Em seu artigo, Agamben explica que, segundo Benjamin, “o capitalismo
não representa apenas, como acontece em Weber, uma secularização da fé
protestante, mas é ele próprio em fenômeno religioso, que se desenvolve
de modo parasitário a partir do cristianismo”. Ao refletir sobre a
desmaterialização da moeda, Agamben afirma que “o dinheiro é um crédito
que se funda unicamente em si mesmo e que não corresponde se não a si
mesmo”.
Por Giorgio Agamben | Tradução e intro. Selvino J. Assmann
Publicado originalmente no site do Instituto Humanitas da Unisinos, em 13/5/13.
Original da revista italiana Lo Straniero, de 29/4/13.
—
Há sinais dos tempos (Mt.16,2-4) que, mesmo evidentes, os homens, que
perscrutam os sinais nos céus, não conseguem captar. Eles
cristalizam-se em eventos que anunciam e definem a época que vem,
eventos que podem passar despercebidos e não alterar em nada ou quase
nada a realidade a que se juntam e que, no entanto, precisamente por
isso valem como sinais, como indicadores históricos, semeia ton kairon.
Um destes eventos ocorreu em 15 de agosto de 1971, quando o governo
norte-americano, sob a presidência de Richard Nixon, declarou que a
convertibilidade do dólar em ouro estava suspensa. Embora tal declaração
marcasse de fato o fim de um sistema que havia vinculado por longo
tempo o valor da moeda a uma base em ouro, a notícia, comunicada no
coração das férias estivas, suscitou menos discussões do que
legitimamente se poderia ter esperado. Mesmo assim, a partir daquele
momento, a inscrição, que ainda se lê em muitas cédulas (por exemplo,
sobre a libra esterlina e sobre a rúpia, mas não sobre o euro), “prometo
pagar ao portador a soma de…”, assinada pelo presidente do Banco
Central, havia perdido definitivamente o seu sentido. Esta frase
significava agora que, em troca daquela cédula, o banco central
ofereceria a quem o pedisse (admitindo que alguém fosse tão tolo para o
pedir) não uma certa quantidade de ouro (por um dólar, trinta e cinco
avos de uma onça), mas sim uma cédula exatamente igual.

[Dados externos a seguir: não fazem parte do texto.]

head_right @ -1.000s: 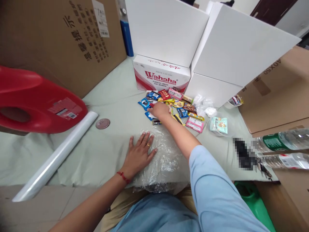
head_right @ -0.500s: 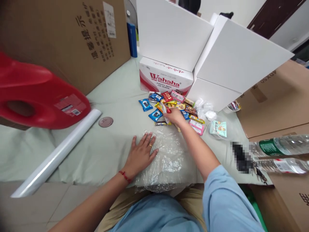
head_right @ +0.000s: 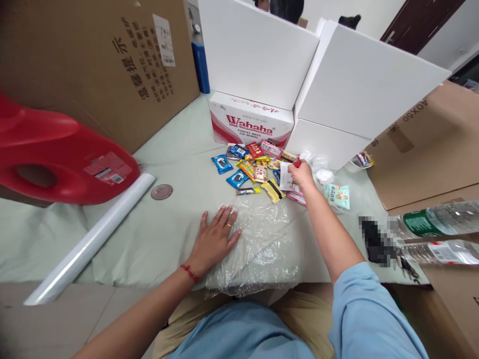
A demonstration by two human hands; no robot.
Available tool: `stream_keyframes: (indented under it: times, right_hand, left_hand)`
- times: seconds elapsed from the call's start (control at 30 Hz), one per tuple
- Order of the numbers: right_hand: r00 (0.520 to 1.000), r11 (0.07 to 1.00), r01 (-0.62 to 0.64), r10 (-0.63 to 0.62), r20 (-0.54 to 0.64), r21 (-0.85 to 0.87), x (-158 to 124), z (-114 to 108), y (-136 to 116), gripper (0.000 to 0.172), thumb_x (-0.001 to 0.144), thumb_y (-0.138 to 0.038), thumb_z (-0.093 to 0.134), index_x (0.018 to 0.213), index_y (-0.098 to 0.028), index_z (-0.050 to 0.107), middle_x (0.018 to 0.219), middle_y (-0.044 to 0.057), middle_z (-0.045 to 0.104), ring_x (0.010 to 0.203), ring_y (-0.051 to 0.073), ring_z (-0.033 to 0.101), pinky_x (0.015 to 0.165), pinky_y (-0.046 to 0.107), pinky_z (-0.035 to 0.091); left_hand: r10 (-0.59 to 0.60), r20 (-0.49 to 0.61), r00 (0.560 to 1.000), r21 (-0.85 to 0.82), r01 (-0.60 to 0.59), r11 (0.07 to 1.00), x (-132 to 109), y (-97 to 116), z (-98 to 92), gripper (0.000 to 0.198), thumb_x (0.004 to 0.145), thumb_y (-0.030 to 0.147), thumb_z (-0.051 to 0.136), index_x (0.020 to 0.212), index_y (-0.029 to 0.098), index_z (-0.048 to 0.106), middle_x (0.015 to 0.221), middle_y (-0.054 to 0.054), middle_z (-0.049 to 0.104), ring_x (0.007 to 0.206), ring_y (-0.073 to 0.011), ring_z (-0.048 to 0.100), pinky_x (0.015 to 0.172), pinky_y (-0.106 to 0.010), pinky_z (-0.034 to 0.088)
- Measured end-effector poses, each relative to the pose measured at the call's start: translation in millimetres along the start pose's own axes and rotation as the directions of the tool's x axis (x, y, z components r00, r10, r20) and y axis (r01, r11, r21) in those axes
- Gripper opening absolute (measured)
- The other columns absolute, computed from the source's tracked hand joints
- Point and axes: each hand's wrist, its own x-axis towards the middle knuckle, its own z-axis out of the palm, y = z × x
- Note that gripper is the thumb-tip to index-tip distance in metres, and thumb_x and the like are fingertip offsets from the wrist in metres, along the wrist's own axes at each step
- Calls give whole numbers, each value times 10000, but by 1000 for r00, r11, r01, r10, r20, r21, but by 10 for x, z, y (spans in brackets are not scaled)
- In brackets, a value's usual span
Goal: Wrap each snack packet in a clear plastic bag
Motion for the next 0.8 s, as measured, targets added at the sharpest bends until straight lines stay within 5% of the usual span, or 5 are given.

O dinheiro
esvaziou-se de qualquer valor que não fosse o puramente
autorreferencial. Deixa-nos ainda mais estupefatos a facilidade com que
foi aceito o gesto do soberano norte-americano, que equivalia a anular o
patrimônio em ouro dos possuidores de dinheiro. E se, conforme foi
sugerido, o exercício da soberania monetária por parte de um Estado
consiste na sua capacidade de induzir os atores do mercado a empregarem
os seus débitos como moeda, agora também o débito tinha perdido toda
referência real, tornando-se puramente de papel.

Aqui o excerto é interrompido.